6 files changed, 226 insertions, 25 deletions
diff --git a/llvm/docs/CodingStandards.rst b/llvm/docs/CodingStandards.rst
index c614a6d..732227b 100644
--- a/llvm/docs/CodingStandards.rst
+++ b/llvm/docs/CodingStandards.rst
@@ -30,7 +30,7 @@ because the naming and other conventions are dictated by the C++ standard.
 
 There are some conventions that are not uniformly followed in the code base
 (e.g. the naming convention).  This is because they are relatively new, and a
-lot of code was written before they were put in place.  Our long term goal is
+lot of code was written before they were put in place.  Our long-term goal is
 for the entire codebase to follow the convention, but we explicitly *do not*
 want patches that do large-scale reformatting of existing code.  On the other
 hand, it is reasonable to rename the methods of a class if you're about to
@@ -50,7 +50,7 @@ code imported into the tree. Generally, our preference is for standards
 conforming, modern, and portable C++ code as the implementation language of
 choice.
 
-For automation, build-systems and utility scripts Python is preferred and
+For automation, build-systems, and utility scripts, Python is preferred and
 is widely used in the LLVM repository already.
 
 C++ Standard Versions
@@ -92,7 +92,7 @@ LLVM support libraries (for example, `ADT
 <https://github.com/llvm/llvm-project/tree/main/llvm/include/llvm/ADT>`_)
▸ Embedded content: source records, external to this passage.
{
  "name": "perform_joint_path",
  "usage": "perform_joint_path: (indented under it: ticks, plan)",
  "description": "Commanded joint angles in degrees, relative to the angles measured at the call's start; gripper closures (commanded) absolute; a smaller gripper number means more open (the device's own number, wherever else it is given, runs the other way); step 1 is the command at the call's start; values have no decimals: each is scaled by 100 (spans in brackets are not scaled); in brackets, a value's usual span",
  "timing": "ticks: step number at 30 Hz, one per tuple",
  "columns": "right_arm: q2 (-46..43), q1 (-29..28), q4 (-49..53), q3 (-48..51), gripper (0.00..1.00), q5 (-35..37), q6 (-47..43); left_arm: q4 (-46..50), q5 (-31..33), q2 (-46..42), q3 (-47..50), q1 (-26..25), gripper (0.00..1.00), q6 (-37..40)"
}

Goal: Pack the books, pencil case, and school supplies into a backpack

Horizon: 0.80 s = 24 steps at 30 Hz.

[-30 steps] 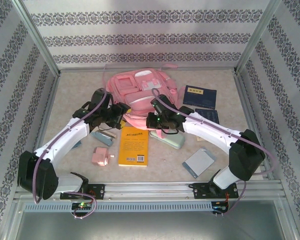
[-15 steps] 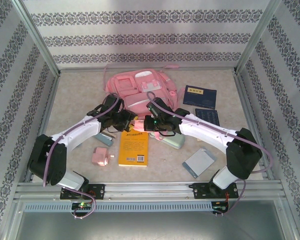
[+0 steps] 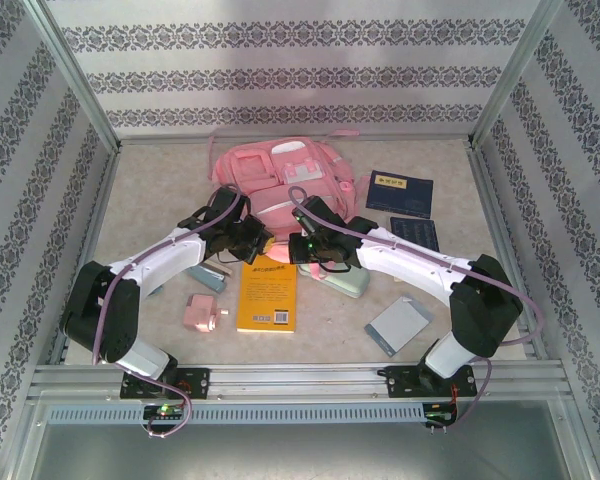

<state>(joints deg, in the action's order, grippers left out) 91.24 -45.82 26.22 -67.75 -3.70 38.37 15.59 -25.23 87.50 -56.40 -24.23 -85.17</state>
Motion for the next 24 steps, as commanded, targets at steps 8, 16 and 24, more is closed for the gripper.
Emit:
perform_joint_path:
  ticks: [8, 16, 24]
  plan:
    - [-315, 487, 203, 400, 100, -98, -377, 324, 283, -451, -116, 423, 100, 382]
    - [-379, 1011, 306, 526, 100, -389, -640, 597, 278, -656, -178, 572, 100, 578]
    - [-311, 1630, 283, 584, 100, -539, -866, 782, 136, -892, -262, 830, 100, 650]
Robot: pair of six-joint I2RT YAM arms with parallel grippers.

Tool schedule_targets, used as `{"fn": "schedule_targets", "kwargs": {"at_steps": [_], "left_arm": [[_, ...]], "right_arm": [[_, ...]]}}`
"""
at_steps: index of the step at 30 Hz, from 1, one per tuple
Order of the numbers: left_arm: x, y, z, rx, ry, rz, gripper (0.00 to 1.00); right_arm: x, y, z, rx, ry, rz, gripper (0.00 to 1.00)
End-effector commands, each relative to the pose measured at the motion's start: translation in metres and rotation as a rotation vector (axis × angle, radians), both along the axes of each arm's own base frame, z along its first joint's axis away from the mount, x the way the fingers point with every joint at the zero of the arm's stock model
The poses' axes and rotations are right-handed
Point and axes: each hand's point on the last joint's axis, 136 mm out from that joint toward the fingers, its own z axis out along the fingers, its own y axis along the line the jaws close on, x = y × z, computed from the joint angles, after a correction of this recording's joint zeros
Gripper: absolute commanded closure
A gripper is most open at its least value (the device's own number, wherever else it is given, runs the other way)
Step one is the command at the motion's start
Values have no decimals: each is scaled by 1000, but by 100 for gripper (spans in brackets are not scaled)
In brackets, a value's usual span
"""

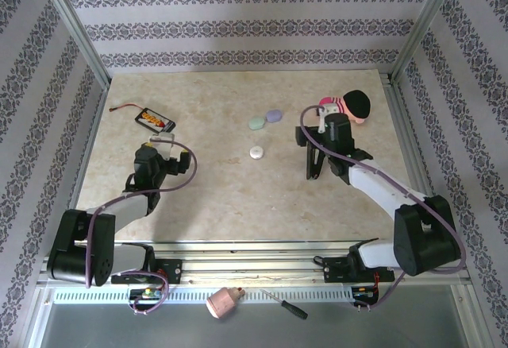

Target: Insert the wireless bluetooth earbuds into the charging case

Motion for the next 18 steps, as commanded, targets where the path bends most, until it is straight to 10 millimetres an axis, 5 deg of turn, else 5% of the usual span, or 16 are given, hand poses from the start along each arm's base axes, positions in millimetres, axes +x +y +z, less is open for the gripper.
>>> {"fn": "schedule_targets", "kwargs": {"at_steps": [1,8,13,18], "left_arm": [[6,16,16,-44,-142,86,1],[15,21,-3,-46,-176,98,1],[18,19,-10,-42,-163,82,1],[25,17,-14,-39,-126,74,1]], "right_arm": [[1,-49,9,-68,-108,-141,2],[-15,-93,-27,-93,-186,-240,2],[-12,-97,-27,-29,-288,-224,2],[-12,-93,-51,0,-305,-184,2]]}}
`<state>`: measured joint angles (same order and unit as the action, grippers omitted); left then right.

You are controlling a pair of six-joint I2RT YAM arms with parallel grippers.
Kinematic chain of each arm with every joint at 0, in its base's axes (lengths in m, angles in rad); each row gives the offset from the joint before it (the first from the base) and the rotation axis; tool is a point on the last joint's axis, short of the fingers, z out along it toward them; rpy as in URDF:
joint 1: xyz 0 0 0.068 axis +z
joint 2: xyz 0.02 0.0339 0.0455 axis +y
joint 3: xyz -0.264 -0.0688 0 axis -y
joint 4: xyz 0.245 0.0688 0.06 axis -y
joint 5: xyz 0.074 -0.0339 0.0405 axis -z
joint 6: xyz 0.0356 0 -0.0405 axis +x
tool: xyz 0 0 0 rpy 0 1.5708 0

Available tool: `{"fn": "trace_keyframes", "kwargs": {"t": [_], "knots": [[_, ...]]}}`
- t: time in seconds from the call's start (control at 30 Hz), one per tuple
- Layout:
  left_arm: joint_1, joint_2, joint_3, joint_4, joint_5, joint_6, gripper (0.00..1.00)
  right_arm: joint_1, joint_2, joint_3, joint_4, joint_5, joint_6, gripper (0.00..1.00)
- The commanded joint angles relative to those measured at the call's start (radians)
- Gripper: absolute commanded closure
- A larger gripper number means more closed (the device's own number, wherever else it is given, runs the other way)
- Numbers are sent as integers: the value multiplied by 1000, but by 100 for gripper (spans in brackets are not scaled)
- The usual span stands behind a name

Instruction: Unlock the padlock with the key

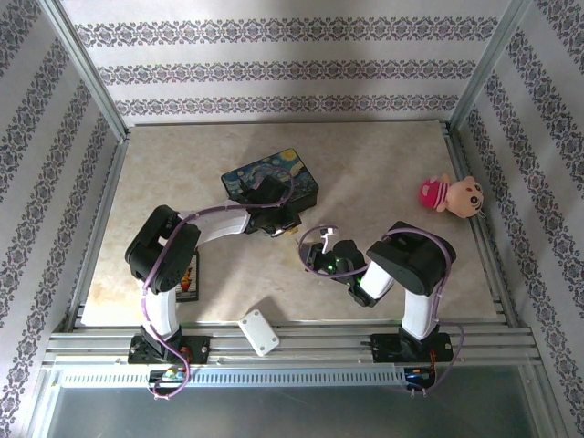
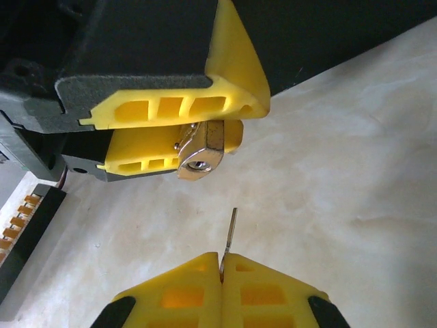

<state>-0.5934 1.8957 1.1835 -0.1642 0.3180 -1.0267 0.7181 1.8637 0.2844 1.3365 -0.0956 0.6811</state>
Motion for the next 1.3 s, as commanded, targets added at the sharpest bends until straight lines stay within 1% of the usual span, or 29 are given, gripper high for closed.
{"fn": "trace_keyframes", "kwargs": {"t": [0.0, 0.3, 1.27], "knots": [[9, -12, -18, 12, 44, -62, 91, 6, -27, -12, 49, 22, -27, 100], [10, -15, -42, 35, 44, -86, 91, 8, -63, -4, 49, 20, -54, 100], [12, -12, -64, 70, 76, -105, 92, 10, -15, 53, 49, 63, -60, 100]]}}
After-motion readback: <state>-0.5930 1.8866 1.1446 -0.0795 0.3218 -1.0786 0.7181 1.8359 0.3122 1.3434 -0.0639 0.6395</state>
 implement specialized data structures or functionality missing in the standard
 library. Such libraries are usually implemented in the ``llvm`` namespace and
-follow the expected standard interface, when there is one.
+follow the expected standard interface when there is one.
 
 When both C++ and the LLVM support libraries provide similar functionality, and
 there isn't a specific reason to favor the C++ implementation, it is generally
@@ -325,8 +325,8 @@ implementation file.  In any case, implementation files can include additional
 comments (not necessarily in Doxygen markup) to explain implementation details
 as needed.
 
-Don't duplicate function or class name at the beginning of the comment.
-For humans it is obvious which function or class is being documented;
+Don't duplicate the function or class name at the beginning of the comment.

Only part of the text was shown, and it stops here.